> **EXERCISE DETAILS**
Please output only the lines running from the one that contains "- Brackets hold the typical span" through the last line of the data below, exactly as they stand, with no pictures.

[[ COLLECTED DATA, beginning ]]

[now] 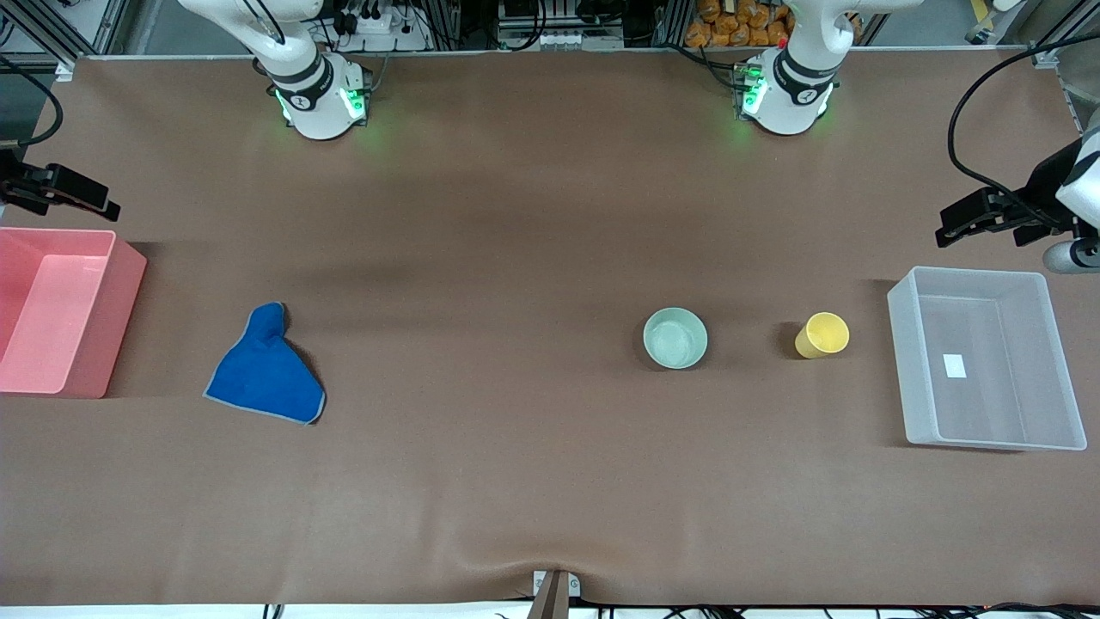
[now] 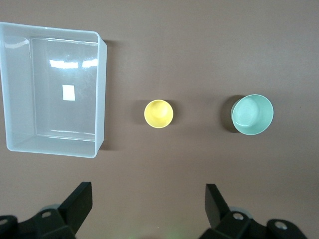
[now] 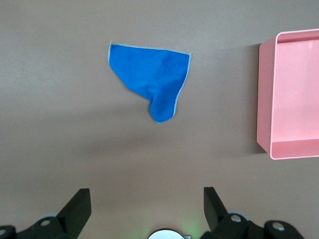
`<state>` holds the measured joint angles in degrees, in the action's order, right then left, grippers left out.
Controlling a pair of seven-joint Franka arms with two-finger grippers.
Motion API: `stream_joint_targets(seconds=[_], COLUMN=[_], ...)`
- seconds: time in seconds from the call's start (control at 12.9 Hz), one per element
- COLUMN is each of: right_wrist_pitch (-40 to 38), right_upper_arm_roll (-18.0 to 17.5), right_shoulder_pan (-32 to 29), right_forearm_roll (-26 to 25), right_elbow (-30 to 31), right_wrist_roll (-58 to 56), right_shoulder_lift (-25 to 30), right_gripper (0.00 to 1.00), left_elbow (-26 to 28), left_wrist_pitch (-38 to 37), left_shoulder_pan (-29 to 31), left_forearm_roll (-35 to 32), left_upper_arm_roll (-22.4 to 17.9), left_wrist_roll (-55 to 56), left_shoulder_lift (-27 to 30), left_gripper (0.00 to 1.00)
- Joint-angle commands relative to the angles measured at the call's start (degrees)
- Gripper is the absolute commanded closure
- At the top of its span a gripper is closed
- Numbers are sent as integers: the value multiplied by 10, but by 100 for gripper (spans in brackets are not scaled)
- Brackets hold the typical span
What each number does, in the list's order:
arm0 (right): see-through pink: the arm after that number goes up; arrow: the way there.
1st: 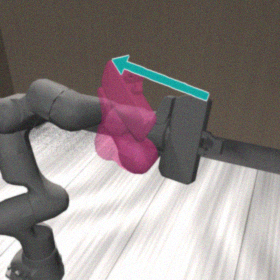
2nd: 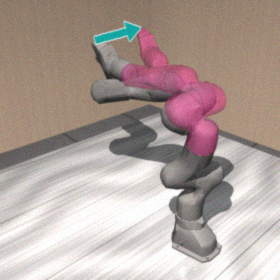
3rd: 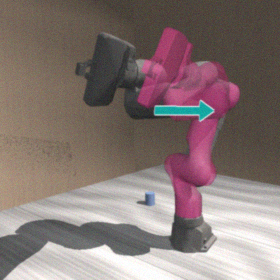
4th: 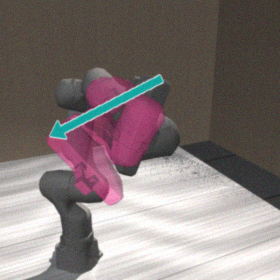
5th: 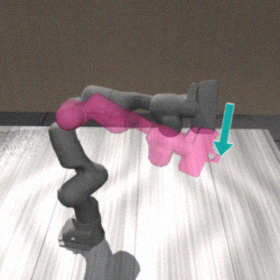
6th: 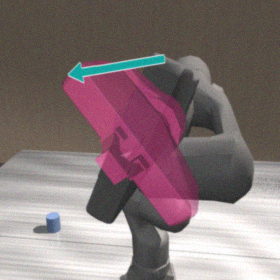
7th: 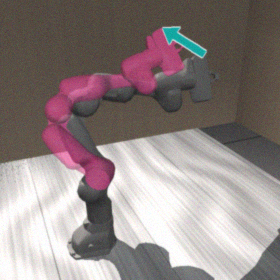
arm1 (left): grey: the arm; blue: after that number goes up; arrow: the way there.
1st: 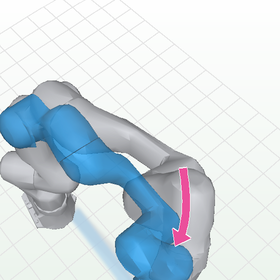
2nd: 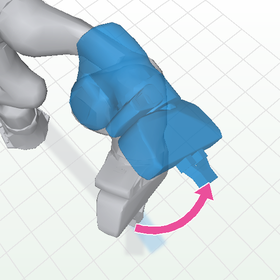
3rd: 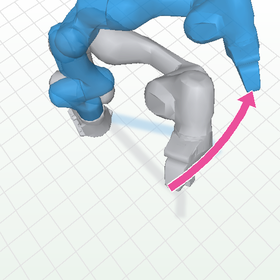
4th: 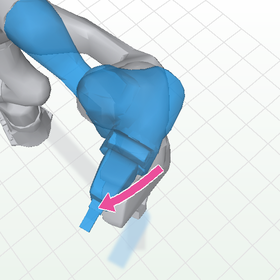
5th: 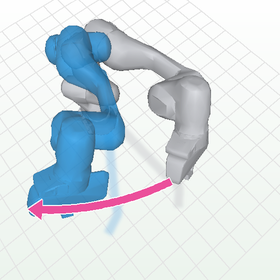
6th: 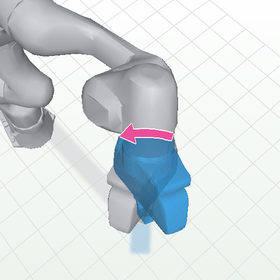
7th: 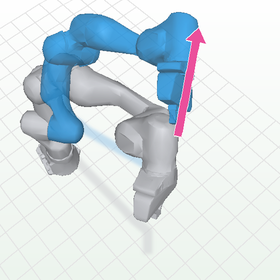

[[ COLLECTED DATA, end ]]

> **SOLUTION TO THIS PROBLEM**
- Brackets hold the typical span
What each number does, in the list's order:
arm0 (right): see-through pink: the arm after that number goes up; arrow: the way there.
1st: 
2nd: 
3rd: 
4th: 
5th: 
6th: 
7th: 
arm1 (left): grey: the arm; blue: after that number goes up; arrow: the way there.
1st: 
2nd: 
3rd: 
4th: 
5th: 
6th: 
7th: 

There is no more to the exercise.